Fringe 张贤亮 3171Words 2018-03-20
In October 1987, Paul Angell and his wife, Ms. Nie Hualing, hosted the 20th anniversary of the International Writing Center at the University of Iowa in the United States. I was honored to be invited to participate in their commemorative activities.Hua Ling wrote in advance asking me to prepare a five-minute speech entitled "My Life as a Writer".Just when I had an urge to tell the truth, I wrote the following speech and sent it.Ms. Tan Jia in Iowa also carefully translated it into English.ladies and gentlemen: I dare say that in today's world, there is no country where writers feel so much pain and joy than Chinese writers.In our vast but densely populated country, at such a moment in history, the wishes, requirements, ideals and fantasies of several generations are compressed, and some are almost tit-for-tat. It is impossible for a real writer to just Representing a generation or part of the population, writers who present themselves as representatives of the new generation or the old generation are either lacking in self-knowledge or insensitivity.Because in fact, young people are also shrouded in the shadow of history.At the moment of sunset, the shadow of history will be longer and longer and thicker.Similarly, the older generation is also affected by the new wave anytime and anywhere.People who have passed menopause physically feel the turmoil of puberty once again in their veins.

I can make up stories, but not myself.Not only when writing, but also in normal times I am also looking for myself.The tradition of history will fix me to the rock, but the reality will make me fly.But reality is actually the continuation of history.I often have a feeling of being torn apart.When I thought I was soaring in the air, when I looked down, my flesh and blood were still spread among the gravel where no grass grew.
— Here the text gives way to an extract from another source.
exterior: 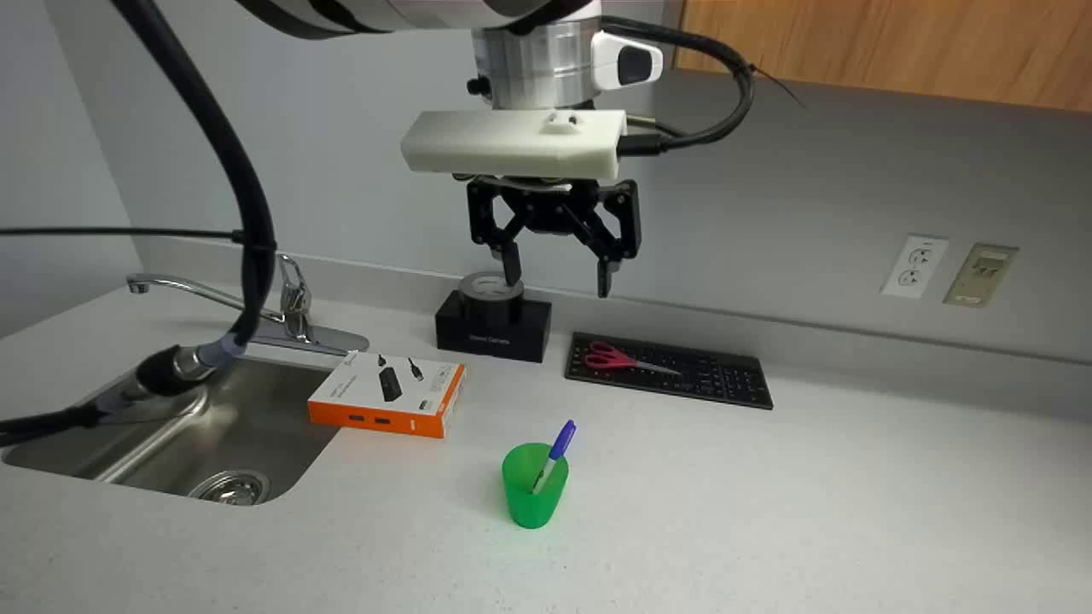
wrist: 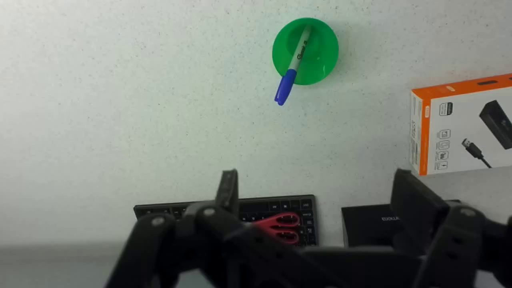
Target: Remove the pen from the cup and put in the counter
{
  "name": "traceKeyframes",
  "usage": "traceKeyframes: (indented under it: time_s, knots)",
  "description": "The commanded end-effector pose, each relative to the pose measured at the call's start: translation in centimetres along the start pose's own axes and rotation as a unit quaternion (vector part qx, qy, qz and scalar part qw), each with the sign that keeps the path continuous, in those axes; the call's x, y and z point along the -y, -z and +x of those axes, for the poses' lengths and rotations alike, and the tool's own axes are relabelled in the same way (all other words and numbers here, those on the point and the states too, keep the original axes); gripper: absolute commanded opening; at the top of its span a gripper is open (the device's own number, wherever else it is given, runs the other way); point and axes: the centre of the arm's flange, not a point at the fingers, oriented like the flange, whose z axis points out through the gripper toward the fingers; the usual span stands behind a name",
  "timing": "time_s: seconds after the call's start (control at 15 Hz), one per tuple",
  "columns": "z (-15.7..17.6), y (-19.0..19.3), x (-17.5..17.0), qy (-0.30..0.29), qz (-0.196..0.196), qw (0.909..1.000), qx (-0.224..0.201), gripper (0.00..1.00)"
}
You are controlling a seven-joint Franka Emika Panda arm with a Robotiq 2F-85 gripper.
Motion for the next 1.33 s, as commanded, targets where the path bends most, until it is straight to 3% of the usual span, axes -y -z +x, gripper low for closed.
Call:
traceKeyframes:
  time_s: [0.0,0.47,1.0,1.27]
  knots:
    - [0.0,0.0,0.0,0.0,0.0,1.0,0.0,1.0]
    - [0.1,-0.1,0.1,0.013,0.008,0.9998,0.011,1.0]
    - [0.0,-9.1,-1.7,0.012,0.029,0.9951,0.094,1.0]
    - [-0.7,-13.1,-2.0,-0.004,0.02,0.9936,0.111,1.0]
Constant self-reflection is a characteristic of Chinese intellectuals.The basis of our introspection is not our own direct feeling, but a certain norm, a certain established concept.In our country, any measure or method that has been effective in history can easily become a long-term norm; as long as time is given to fallacies, fallacies will also become truths and rule people's minds.Please don't forget that we have five thousand years of history.These things form a hard shell in which we hatch.Therefore, it is understandable that any Chinese writer who claims to be a modernist also exudes the smell of our ancient nation.

In fact, I am the same as most Chinese writers: we are both brave and cowardly; ; We are full of passionate fantasies, but in the end we still put the square characters in the pen where it should be; we are absolutely creative, but we often unconsciously search for secret recipes from our ancestors or imitate famous Western writers; we We are used to the ups and downs of politics, we do not spare our personal lives, but at the same time we are also accustomed to constantly compromise for the interests and reputation of the nation and the country as a whole; when we speak boldly to guests in the living room, we And be careful to close the kitchen door lest my wife lose her temper with us if she hears it.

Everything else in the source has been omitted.